J'ai les cheveux noirs, le teint basané et le regard sombre. Je suis un immigré. Une «minorité visible». Un importé made in Guatemala, arrivé ici à l'âge de 5 ans. J'en ai 33, aujourd'hui. Je suis loin d'avoir l'air d'un Québécois pure laine. Si bien que les Blancs qui m'abordent dans la rue me demandent «Parlez-vous français?» avant même de requérir des indications.

J'ai les cheveux noirs, le teint basané et le regard sombre. Je suis un immigré. Une «minorité visible». Un importé made in Guatemala, arrivé ici à l'âge de 5 ans. J'en ai 33, aujourd'hui. Je suis loin d'avoir l'air d'un Québécois pure laine. Si bien que les Blancs qui m'abordent dans la rue me demandent «Parlez-vous français?» avant même de requérir des indications.

Pas un jour ne passe sans que je tombe sur des articles de journaux, des reportages télé ou des rapports sur le web relatifs aux difficultés qu'éprouvent les immigrants à s'intégrer, à se trouver un emploi et qui dénoncent la discrimination dont ils sont victimes.

Ce discours, je l'entends aussi dans la bouche de mes amis immigrants. Et j'en ai ras le bol. J'en ai ras le bol d'entendre ce discours misérabiliste qui imprègne le débat actuel sur l'intégration des immigrants au Québec. Parfois, ce discours me lève le coeur, tellement il fait une belle place aux difficultés vécues par les nouveaux arrivants. Rien n'est dit de leur réussite. Leur succès est passé sous silence.

Bref, ce discours me dégoûte parce qu'il laisse faussement croire qu'il est impossible de réussir au Québec lorsqu'on est immigré. Pire, il suggère que la société québécoise est d'une intolérance crasse. Or, la réalité est tout autre. Je le sais parce que je la vis, je la vois.

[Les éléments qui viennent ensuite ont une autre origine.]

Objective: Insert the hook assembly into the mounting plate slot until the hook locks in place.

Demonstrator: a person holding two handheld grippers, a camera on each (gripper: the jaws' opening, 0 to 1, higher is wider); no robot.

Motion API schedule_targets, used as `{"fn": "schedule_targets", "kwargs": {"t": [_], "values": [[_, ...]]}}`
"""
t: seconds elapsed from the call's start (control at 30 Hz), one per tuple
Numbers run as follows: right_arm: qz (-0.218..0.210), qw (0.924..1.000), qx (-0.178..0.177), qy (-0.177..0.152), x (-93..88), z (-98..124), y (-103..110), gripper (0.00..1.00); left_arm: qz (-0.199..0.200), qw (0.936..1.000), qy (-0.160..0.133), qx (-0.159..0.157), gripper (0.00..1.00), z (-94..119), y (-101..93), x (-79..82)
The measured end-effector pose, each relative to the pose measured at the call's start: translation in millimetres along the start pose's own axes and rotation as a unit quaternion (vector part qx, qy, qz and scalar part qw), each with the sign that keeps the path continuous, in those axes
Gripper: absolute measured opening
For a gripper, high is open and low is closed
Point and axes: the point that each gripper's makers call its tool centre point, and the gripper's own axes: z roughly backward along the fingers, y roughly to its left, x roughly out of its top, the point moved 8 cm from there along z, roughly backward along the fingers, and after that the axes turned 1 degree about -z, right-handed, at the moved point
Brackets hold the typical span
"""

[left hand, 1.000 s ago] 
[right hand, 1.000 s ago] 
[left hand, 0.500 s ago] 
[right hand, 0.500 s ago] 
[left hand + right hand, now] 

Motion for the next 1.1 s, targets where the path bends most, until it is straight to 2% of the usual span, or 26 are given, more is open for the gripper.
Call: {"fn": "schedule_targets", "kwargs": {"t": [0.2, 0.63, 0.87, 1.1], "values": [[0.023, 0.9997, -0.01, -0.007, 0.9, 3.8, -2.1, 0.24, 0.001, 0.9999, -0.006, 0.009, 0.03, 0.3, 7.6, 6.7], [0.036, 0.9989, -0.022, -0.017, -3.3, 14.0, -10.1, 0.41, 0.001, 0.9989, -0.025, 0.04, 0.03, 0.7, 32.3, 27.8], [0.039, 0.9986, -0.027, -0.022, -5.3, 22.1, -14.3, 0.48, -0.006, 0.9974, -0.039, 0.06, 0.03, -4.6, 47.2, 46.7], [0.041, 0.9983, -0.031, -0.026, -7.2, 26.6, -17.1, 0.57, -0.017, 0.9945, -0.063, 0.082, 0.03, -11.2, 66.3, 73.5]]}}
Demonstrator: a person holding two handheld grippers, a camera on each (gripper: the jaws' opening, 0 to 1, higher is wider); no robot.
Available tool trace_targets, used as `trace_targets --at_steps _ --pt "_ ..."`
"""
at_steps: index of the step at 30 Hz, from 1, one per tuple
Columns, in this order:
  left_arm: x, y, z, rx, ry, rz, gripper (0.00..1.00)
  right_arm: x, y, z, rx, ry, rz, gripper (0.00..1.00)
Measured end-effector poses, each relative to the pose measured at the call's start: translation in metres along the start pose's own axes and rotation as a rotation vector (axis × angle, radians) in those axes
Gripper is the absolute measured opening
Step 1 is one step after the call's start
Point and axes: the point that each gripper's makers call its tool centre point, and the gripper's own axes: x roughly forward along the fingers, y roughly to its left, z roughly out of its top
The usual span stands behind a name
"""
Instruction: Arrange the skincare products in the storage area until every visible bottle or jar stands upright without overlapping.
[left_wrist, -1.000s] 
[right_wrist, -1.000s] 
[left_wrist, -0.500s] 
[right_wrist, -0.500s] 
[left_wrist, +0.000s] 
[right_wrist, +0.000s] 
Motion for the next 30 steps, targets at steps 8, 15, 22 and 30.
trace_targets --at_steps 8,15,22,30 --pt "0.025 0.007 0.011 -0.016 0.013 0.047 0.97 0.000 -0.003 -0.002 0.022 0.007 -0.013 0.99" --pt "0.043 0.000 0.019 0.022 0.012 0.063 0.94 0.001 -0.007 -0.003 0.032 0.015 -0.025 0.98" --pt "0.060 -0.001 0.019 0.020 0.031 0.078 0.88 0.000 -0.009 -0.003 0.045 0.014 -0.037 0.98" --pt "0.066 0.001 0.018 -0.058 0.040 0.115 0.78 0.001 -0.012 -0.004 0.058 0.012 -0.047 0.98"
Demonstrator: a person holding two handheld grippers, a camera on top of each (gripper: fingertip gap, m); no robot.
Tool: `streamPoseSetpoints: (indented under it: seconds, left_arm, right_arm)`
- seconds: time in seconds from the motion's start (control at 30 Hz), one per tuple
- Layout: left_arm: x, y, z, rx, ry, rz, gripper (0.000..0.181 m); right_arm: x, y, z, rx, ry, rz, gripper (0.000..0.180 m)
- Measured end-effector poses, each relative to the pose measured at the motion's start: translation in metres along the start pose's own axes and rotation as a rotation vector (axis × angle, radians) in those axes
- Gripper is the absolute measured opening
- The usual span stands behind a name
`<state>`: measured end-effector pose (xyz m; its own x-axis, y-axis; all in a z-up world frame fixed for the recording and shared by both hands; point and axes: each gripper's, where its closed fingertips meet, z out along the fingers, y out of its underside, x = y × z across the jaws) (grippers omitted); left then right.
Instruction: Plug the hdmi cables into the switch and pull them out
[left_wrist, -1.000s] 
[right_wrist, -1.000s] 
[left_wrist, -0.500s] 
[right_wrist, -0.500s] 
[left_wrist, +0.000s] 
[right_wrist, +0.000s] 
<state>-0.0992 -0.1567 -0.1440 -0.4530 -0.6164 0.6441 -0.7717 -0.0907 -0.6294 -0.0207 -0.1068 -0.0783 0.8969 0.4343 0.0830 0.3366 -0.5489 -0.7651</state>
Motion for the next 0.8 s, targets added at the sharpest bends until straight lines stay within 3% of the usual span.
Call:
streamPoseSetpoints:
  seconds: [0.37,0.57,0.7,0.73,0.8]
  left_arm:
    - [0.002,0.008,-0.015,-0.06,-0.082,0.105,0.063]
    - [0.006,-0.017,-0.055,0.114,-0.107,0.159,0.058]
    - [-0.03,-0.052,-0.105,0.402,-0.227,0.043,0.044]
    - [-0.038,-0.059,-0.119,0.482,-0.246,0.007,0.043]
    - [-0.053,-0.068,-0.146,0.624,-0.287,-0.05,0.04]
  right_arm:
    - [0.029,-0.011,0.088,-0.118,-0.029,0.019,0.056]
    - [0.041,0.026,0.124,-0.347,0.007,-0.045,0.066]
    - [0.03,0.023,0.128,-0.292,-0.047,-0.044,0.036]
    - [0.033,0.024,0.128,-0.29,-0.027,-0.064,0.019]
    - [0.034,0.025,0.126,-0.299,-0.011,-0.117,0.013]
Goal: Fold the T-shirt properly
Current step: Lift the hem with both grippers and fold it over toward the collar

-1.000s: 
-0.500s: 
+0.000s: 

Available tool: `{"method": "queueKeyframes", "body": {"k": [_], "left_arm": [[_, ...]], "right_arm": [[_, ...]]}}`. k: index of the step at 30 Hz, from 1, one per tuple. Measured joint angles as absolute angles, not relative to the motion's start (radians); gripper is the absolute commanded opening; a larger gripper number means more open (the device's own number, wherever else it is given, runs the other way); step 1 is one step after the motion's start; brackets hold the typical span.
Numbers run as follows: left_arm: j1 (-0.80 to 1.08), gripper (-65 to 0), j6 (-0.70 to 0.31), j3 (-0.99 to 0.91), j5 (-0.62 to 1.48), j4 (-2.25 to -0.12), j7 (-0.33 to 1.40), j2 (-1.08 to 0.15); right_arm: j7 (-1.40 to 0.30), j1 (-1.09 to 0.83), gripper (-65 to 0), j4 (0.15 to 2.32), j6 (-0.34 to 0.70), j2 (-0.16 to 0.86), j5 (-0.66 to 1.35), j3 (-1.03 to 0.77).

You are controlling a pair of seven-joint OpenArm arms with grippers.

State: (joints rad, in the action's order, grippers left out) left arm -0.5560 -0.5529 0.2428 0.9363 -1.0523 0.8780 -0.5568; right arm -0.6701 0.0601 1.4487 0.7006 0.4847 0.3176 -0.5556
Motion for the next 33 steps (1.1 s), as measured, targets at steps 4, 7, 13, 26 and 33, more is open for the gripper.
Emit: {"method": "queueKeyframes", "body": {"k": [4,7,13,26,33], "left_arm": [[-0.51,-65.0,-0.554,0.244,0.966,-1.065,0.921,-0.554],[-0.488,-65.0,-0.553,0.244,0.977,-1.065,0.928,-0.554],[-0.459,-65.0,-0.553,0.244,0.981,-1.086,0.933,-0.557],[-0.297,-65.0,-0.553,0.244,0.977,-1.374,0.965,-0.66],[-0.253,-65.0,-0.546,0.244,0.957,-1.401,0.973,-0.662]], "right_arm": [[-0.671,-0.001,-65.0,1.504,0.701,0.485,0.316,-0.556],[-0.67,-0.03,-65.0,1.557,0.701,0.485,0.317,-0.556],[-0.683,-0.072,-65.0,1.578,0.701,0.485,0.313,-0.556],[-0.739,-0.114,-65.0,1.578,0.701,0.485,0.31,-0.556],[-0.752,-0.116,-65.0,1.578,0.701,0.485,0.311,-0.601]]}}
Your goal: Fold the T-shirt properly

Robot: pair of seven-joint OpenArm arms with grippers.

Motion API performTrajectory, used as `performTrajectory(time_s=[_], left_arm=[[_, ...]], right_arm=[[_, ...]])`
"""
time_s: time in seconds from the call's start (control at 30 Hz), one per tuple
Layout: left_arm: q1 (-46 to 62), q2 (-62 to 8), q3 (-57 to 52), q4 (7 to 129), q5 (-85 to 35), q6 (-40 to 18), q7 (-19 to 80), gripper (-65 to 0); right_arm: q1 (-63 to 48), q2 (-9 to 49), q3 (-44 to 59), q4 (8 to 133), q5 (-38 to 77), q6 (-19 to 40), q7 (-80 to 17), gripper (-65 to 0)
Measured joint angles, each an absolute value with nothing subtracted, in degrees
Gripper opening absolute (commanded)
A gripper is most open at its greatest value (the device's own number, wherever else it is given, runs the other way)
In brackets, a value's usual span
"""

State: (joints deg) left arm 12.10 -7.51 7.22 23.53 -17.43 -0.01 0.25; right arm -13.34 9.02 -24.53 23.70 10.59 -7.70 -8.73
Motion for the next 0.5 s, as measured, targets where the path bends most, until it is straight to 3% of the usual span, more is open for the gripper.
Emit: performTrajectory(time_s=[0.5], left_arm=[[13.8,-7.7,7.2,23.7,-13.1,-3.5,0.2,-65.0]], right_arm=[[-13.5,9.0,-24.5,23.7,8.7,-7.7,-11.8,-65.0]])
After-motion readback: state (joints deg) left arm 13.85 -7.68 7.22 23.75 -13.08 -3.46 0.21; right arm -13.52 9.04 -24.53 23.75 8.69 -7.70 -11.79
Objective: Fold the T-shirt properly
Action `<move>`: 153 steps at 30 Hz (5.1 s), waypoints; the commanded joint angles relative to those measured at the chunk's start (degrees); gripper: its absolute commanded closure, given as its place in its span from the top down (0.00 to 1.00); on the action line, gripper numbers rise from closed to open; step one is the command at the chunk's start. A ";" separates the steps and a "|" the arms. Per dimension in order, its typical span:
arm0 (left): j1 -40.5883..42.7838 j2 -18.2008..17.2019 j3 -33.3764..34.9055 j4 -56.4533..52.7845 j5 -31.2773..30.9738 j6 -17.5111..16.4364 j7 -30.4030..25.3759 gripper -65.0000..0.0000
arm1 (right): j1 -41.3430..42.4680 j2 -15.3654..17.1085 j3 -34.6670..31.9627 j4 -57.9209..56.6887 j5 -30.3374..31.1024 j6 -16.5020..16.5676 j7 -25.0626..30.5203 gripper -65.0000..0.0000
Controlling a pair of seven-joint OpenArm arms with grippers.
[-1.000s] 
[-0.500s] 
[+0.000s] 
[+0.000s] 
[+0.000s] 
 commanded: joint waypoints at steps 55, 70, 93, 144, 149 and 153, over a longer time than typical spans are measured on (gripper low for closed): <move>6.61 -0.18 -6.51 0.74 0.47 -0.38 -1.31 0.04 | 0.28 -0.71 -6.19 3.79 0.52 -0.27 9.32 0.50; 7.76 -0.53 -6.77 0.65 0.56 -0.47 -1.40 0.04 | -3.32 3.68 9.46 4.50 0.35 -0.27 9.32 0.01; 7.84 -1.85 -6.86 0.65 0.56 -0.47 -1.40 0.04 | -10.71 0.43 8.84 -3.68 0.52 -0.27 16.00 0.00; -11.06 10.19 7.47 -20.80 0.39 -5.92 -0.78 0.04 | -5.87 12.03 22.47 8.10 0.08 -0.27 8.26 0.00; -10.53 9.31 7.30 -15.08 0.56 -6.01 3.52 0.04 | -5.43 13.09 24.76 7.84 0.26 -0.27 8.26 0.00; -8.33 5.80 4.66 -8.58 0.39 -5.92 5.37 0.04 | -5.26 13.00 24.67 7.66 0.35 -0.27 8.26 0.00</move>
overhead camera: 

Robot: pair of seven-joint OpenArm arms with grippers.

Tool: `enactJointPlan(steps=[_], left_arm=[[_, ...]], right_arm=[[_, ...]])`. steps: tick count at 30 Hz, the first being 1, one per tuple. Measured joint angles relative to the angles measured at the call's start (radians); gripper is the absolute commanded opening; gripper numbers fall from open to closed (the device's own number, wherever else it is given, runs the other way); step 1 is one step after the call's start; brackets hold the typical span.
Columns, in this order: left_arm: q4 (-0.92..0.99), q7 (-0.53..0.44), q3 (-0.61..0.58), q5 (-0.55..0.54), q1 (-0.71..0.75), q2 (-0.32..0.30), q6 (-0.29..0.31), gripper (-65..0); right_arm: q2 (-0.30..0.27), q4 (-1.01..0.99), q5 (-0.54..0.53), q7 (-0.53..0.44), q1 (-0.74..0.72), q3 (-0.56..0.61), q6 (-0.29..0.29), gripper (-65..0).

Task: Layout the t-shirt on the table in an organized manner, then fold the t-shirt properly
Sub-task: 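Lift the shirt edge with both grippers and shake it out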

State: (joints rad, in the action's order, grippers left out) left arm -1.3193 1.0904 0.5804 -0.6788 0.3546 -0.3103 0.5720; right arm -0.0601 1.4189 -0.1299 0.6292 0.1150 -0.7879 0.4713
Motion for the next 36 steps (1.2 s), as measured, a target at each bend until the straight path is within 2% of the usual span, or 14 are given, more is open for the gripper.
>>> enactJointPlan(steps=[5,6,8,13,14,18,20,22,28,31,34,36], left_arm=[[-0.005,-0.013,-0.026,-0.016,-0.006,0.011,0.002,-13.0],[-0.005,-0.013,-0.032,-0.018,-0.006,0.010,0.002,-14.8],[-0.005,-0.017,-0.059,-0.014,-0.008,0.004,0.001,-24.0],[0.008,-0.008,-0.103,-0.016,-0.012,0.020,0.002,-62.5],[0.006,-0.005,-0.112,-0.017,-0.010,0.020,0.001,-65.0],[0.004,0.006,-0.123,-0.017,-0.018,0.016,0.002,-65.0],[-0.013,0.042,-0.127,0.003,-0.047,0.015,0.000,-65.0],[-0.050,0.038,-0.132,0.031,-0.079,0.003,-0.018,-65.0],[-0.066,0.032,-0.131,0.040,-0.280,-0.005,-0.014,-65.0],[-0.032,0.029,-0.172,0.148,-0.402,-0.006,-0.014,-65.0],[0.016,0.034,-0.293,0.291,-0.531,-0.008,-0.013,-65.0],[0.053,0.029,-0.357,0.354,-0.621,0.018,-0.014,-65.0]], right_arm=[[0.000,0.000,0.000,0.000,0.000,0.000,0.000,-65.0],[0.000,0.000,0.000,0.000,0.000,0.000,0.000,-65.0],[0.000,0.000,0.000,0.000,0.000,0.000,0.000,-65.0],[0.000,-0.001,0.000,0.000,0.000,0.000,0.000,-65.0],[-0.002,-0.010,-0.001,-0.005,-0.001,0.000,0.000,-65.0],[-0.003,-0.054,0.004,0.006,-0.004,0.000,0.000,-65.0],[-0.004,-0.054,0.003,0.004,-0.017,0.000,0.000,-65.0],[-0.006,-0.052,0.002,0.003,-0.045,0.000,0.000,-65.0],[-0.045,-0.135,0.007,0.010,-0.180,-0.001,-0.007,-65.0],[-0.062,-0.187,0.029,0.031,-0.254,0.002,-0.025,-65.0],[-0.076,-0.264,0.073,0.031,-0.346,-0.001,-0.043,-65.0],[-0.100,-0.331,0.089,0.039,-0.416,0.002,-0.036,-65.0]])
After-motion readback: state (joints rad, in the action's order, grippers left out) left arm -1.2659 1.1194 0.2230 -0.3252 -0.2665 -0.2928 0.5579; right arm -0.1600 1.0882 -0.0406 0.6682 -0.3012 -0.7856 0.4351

Petit, je rêvais de devenir journaliste. C'est triste à dire, mais les premiers à me décourager ont été mes proches et mes amis. Ils ont souvent tenté de me «raisonner» en me disant qu'au Québec «les journaux n'embauchent pas des personnes comme toi». Ils faisaient évidemment allusion à mes origines ethniques et à ma couleur de peau.

Et devinez quoi? Je ne l'ai jamais cru. Devinez quoi? J'ai réalisé mon rêve. En 10 ans de métier, j'ai été journaliste salarié à La Presse, au magazine d'affaires Québec Inc. et au Journal de Montréal d'avant le lock-out. Je collabore aujourd'hui au journal Les Affaires. Parallèlement, j'ai complété ma formation en droit. Je serais officiellement avocat dans six mois, après avoir terminé le stage réglementaire.

Est-ce que la couleur de ma peau a été un obstacle? Jamais. Je suis pourtant pas mal foncé, croyez-moi. Les patrons des salles de presse, les patrons des cabinets d'avocats, tous ont fait fi de mon apparence. Une seule chose les intéressait: savoir si j'étais compétent ou pas. Un point, c'est tout.

Même le soi-disant Québec profond aime les immigrés. Le premier Barack Obama, c'est en Abitibi-Témiscamingue qu'il a été élu. Il s'appelle Ulrich Chérubin. Il est né en Haïti. Depuis 2002, il est le maire d'Amos, une ville de 13 000 habitants, à majorité blanche. Michel Adrien est un autre Haïtien. Il est le maire de la ville de Mont-Laurier, dans les Hautes-Laurentides. C'est sans compter les Dany Laferrière, Boucar Diouf, Luis Oliva et les autres immigrés issus de notre star system, qui sont aimés par le Québec au grand complet.

Je ne suis pas dupe. Le racisme existe bel et bien. Tapi dans l'ombre, il me regarde. Par contre, ce racisme n'est pas systémique ni institutionnalisé au Québec. Eh oui, beaucoup d'immigrants éprouvent d'énormes difficultés à s'intégrer. Mais malgré tout, un constat s'impose : la société québécoise est foncièrement ouverte. Elle est naturellement accueillante. Ici, la mobilité sociale ne boude pas les immigrants. Telle a été mon expérience, du moins.

Voilà ce qui me fait dire que nous vivons dans le Québec des possibles.